The d-pawn threatens to take on e6 with the idea of moving forward to e7 and winning material by a

discovered check. If Black blocks this idea with 12 ... Qe7, he loses the exchange to the fork 13 Ng6 (1

point), while if Black plays 12 ... cxd5?, then 13 Bxd5 pins and wins the queen. (1 point)

The best defence is to strike back with 12 ... fxe5. After 13 dxe6 Qxf4 (13 ... Qe7 is met by 14 Ng6!

winning material) 14 Qxf4 exf4 15 e7+ Kh7 16 exf8Q Bxf8 White still wins an exchange, but this time

Black at least gets a pawn for it. (2 points)

Another line worth mentioning is 12 ... fxe5 13 dxe6 Qxf4 14 Qxf4 Rxf4 (instead of 14 ... exf4).

Here White can win by playing 15 e7+! followed by queening on e8. (2 points)

For Black

(2) 11 ... Qf7? puts the queen on an unfortunate square on the same diagonal as Whites bishop, and runs

into 12 d5!, as shown above (1 point). Instead, 11 ... Qe8! neutralizes Whites threats. (1 point)

(3)

Position after 12 Qg4

12 ... f5? doesnt take advantage of 12 Qg4?. Instead, 12 ... fxe5! (2 points) wins a pawn because of

the discovered attack on the knight on f4. White cannot answer with 13 dxe5 because he loses a piece to

13 ... Qxf4.

You have scored ____ out of 13 points.

Tactical Themes

Fork, Pin, Discovered Check, Promotion, Discovered Attack

Solutions to Game 9

K.Hanka-S.Keller

Bad Vilbel 2010

Queens Gambit Declined

1 d4 d5 2 Nf3 Nf6 3 c4 e6 4 Nc3 Be7 5 Bf4 0-0 6 e3 c5 7 Bd3 Nc6 8 0-0 b6 9 cxd5 Nxd5 10 Bg3 cxd4

11 Nxd4 Nxd4 12 exd4 Bb7 13 Be5 Rc8 14 Ne4 Nf6 15 Bxf6 Bxf6 16 Qh5 Bxd4 (*) 17 Nf6+ 1-0

For White

(1) 14 Ne4? gives Black the opportunity to win material with the very strong move 14 ... f6!. (2 points)

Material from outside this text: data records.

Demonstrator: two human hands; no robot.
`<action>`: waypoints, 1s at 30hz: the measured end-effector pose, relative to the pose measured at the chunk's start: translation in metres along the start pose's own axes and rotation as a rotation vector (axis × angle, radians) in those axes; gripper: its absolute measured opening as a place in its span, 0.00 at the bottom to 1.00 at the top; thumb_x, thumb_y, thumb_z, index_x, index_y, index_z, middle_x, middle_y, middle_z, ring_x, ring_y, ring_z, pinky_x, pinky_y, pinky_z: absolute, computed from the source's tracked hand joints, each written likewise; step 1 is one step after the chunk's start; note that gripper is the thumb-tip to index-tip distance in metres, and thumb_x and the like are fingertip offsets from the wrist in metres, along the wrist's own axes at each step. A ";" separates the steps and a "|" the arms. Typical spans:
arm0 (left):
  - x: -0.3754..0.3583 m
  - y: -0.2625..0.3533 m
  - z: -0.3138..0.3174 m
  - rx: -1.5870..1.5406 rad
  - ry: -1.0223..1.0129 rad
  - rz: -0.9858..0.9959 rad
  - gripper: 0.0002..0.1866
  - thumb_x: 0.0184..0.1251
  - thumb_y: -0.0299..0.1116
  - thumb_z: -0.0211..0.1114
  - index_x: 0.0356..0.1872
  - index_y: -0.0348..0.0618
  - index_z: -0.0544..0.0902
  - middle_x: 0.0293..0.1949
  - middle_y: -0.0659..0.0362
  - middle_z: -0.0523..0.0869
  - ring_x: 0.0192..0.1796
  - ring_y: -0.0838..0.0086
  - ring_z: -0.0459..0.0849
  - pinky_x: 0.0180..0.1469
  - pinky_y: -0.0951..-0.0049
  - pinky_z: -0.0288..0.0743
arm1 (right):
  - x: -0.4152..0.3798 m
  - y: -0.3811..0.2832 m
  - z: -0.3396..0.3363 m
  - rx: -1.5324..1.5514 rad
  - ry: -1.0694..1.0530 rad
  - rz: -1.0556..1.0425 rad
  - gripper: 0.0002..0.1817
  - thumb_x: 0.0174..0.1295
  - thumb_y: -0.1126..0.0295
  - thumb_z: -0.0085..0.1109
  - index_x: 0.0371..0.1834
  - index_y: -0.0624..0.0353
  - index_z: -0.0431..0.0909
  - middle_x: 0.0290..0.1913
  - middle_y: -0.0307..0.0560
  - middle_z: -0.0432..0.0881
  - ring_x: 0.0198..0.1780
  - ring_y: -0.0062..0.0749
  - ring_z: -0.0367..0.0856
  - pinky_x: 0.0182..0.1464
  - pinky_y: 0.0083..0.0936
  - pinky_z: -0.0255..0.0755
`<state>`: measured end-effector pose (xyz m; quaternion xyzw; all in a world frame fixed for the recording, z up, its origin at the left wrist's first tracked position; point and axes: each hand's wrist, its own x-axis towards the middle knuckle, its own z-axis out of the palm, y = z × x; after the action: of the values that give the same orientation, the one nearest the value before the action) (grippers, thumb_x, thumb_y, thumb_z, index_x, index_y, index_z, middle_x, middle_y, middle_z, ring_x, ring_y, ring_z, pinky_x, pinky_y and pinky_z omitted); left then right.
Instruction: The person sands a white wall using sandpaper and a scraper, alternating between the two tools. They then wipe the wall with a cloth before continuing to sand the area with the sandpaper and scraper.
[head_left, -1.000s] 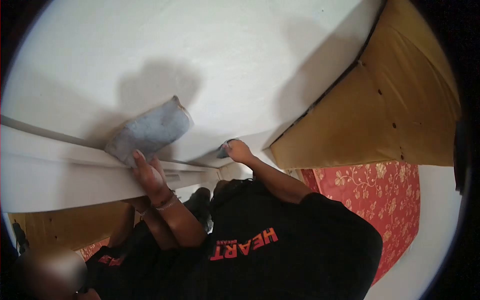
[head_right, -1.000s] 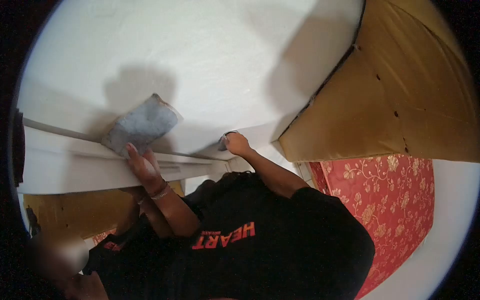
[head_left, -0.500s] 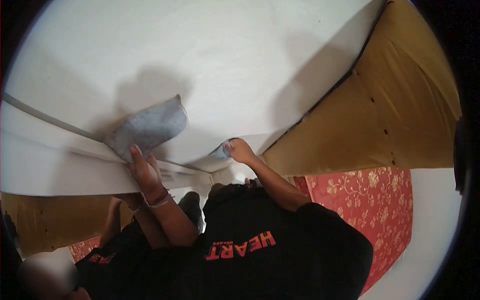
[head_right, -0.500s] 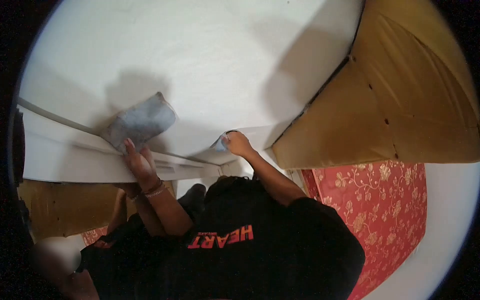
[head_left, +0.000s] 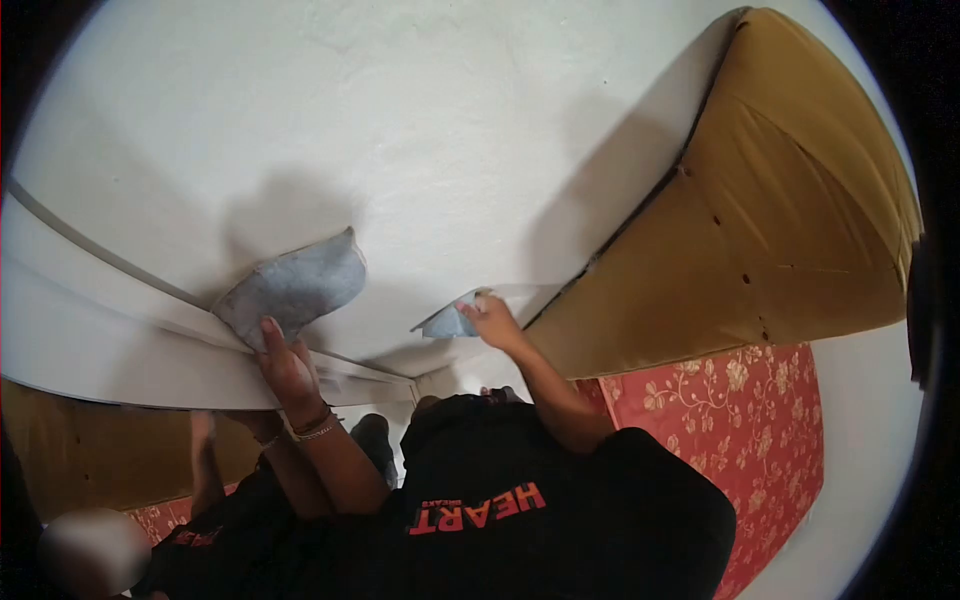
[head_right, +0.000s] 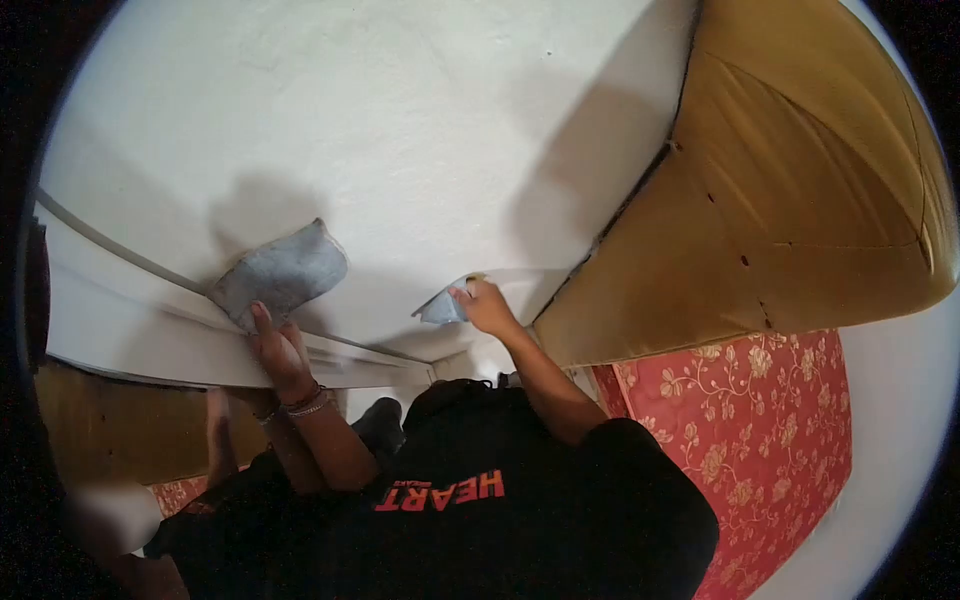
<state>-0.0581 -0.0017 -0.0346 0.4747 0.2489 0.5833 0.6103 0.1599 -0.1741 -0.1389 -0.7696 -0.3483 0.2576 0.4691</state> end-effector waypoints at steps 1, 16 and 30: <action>-0.006 0.011 0.009 -0.131 0.036 -0.043 0.25 0.67 0.38 0.54 0.60 0.35 0.62 0.57 0.57 0.69 0.57 0.73 0.69 0.60 0.70 0.60 | -0.002 -0.029 -0.015 0.081 -0.011 -0.049 0.23 0.60 0.56 0.53 0.19 0.67 0.70 0.15 0.47 0.69 0.21 0.29 0.66 0.27 0.27 0.63; -0.010 0.016 0.009 -0.096 0.062 -0.166 0.20 0.66 0.36 0.56 0.55 0.36 0.69 0.51 0.62 0.74 0.51 0.80 0.71 0.54 0.77 0.64 | -0.004 0.003 -0.002 0.014 0.127 -0.055 0.18 0.58 0.59 0.57 0.24 0.66 0.78 0.17 0.42 0.73 0.21 0.18 0.68 0.25 0.23 0.64; -0.011 0.017 0.022 -0.099 0.032 -0.054 0.23 0.67 0.33 0.54 0.60 0.34 0.63 0.57 0.58 0.70 0.59 0.72 0.66 0.63 0.71 0.56 | -0.033 0.049 -0.021 0.394 0.473 0.298 0.17 0.54 0.72 0.58 0.45 0.68 0.70 0.38 0.43 0.76 0.38 0.24 0.72 0.42 0.23 0.67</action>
<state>-0.0498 -0.0210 -0.0132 0.4276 0.2420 0.5855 0.6448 0.1687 -0.2265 -0.1722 -0.7451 -0.0571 0.1999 0.6337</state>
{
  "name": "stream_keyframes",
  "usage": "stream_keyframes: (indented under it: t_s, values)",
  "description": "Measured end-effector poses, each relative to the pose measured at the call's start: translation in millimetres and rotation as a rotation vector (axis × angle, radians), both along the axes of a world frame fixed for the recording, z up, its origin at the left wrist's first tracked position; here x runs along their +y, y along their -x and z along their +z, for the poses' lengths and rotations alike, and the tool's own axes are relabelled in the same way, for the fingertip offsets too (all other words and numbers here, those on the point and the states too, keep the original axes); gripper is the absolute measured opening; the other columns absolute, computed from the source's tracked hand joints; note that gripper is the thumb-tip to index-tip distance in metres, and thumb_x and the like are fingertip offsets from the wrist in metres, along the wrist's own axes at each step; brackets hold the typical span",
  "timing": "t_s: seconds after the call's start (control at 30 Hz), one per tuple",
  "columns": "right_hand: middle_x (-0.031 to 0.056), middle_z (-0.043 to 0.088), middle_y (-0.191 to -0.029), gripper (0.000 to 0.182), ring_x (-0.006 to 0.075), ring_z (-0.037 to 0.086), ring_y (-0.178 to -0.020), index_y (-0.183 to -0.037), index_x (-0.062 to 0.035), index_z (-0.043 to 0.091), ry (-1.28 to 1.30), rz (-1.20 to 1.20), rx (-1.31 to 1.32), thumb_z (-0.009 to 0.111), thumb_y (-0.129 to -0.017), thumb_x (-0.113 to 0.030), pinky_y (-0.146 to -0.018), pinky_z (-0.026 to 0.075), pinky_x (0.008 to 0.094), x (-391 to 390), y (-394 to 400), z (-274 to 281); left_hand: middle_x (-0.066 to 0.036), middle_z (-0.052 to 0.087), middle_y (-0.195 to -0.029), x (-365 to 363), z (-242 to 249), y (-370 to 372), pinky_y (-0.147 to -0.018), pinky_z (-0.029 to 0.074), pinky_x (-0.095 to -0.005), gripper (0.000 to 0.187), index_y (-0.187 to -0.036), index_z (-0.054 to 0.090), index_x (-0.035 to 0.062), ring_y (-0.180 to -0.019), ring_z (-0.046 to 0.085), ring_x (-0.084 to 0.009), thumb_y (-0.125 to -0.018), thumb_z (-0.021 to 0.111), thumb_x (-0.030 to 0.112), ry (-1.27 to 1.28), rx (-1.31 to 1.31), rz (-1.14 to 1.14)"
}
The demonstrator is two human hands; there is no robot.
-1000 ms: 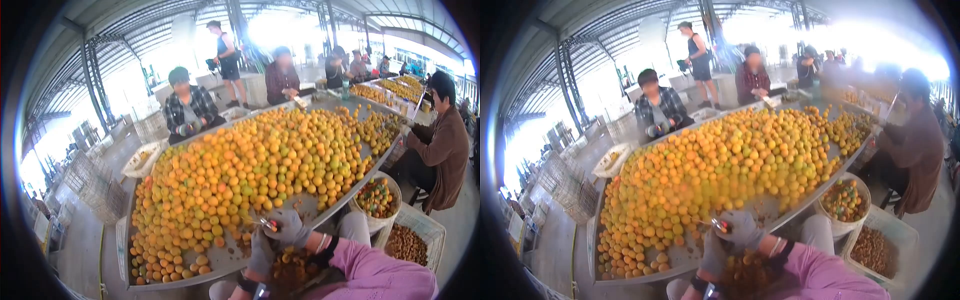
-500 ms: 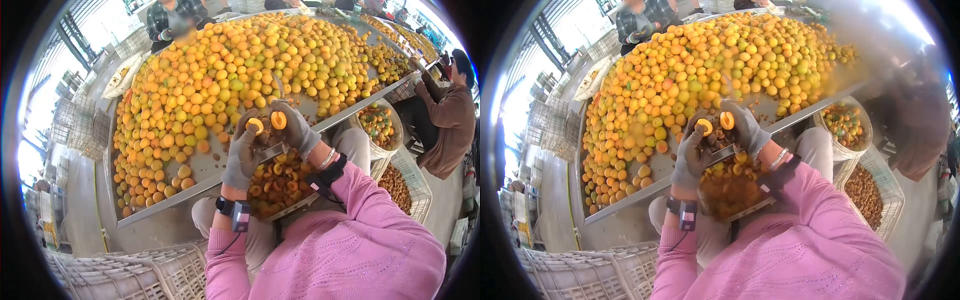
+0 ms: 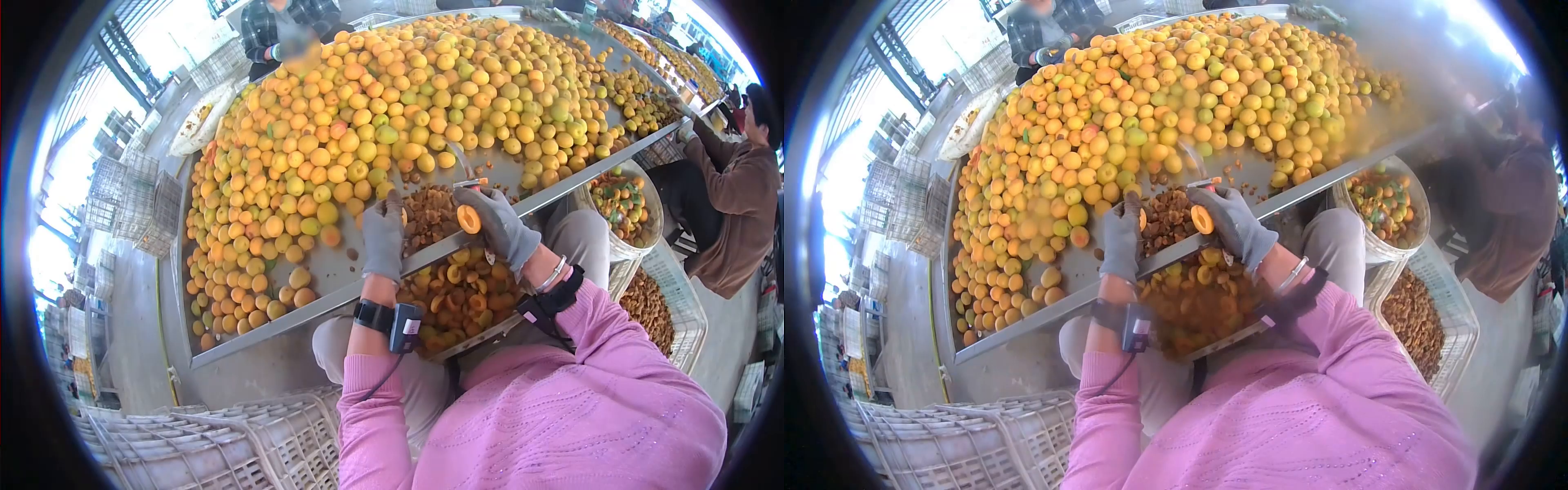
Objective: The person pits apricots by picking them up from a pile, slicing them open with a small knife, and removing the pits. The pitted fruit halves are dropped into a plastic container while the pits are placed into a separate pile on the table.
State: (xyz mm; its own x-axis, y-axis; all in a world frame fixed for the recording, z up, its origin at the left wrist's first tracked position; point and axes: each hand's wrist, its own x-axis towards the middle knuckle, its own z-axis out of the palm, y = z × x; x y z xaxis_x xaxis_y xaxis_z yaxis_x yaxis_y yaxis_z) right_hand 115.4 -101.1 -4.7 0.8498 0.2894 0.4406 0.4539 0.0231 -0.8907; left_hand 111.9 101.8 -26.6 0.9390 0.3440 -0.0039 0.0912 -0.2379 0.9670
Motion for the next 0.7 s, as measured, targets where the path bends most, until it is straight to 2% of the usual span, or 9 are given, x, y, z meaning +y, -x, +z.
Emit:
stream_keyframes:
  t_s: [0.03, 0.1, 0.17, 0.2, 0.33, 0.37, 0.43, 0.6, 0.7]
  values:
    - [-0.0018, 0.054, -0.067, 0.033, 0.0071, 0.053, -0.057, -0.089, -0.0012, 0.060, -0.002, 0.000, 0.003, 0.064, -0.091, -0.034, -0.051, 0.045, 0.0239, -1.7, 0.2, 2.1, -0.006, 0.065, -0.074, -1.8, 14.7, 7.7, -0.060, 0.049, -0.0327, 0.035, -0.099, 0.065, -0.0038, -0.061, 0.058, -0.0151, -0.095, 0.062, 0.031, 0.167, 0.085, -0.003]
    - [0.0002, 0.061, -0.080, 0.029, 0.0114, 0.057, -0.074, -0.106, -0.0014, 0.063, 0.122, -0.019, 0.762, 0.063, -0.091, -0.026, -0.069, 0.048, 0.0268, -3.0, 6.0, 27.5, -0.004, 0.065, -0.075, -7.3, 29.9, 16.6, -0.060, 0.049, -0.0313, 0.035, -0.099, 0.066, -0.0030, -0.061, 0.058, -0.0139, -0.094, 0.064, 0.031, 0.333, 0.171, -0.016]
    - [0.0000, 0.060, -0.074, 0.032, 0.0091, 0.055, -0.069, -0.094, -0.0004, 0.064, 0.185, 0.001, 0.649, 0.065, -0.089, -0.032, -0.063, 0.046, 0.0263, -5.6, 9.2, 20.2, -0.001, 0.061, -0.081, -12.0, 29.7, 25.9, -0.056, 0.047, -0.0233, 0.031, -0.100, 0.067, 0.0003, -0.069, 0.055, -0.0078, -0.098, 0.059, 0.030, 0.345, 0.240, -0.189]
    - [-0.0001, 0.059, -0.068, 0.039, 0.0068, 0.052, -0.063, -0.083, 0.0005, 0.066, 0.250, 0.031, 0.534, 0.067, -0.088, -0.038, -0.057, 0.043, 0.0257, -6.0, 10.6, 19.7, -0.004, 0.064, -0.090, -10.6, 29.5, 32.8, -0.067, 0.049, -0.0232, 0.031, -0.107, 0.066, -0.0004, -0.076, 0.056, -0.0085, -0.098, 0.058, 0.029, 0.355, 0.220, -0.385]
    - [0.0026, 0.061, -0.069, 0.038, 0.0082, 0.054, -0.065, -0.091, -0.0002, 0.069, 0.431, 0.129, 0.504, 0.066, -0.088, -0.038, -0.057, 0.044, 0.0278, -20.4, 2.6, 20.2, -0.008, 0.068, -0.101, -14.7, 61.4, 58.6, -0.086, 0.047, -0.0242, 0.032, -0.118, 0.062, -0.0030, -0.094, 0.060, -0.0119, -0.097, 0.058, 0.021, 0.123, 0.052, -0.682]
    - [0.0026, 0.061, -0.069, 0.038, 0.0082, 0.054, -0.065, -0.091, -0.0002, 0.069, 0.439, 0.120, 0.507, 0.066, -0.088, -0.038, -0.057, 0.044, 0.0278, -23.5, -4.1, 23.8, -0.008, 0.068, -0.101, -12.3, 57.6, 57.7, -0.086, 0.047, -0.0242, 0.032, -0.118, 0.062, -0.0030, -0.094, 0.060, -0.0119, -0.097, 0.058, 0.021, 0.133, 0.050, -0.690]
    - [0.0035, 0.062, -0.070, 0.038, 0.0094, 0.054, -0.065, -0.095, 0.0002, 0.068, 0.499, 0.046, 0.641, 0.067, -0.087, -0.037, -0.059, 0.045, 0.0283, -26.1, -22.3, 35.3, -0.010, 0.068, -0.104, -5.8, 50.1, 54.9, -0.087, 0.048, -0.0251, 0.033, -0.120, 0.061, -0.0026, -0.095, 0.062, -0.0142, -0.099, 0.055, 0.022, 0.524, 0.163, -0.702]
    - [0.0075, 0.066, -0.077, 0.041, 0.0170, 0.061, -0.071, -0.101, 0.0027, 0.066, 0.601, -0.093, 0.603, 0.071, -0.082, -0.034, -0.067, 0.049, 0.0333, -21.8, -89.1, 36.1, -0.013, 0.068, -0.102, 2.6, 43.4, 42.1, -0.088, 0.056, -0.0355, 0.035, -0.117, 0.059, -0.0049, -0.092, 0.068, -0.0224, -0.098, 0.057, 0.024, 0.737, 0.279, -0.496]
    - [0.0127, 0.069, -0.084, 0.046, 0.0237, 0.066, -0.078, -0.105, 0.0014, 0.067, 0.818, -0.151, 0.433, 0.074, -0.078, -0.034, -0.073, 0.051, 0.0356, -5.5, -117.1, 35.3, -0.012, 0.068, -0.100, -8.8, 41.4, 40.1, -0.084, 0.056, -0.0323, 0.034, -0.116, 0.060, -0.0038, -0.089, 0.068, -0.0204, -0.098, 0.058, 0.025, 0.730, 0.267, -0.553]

Blacks idea is to trap and win the bishop on g3 with ... f5 (gaining time attacking the knight) and then

... f4. Despite some counterattacking tries by White, theres no completely satisfactory defence and White

ends up losing some material. Lets consider the most natural lines:

a) Retreating the bishop doesnt save the piece: 15 Bg3 f5! with a double attack.

The pawn both attacks the knight and threatens to trap the bishop with 16 ... f4, so White must either

give up the bishop or the knight. (2 points)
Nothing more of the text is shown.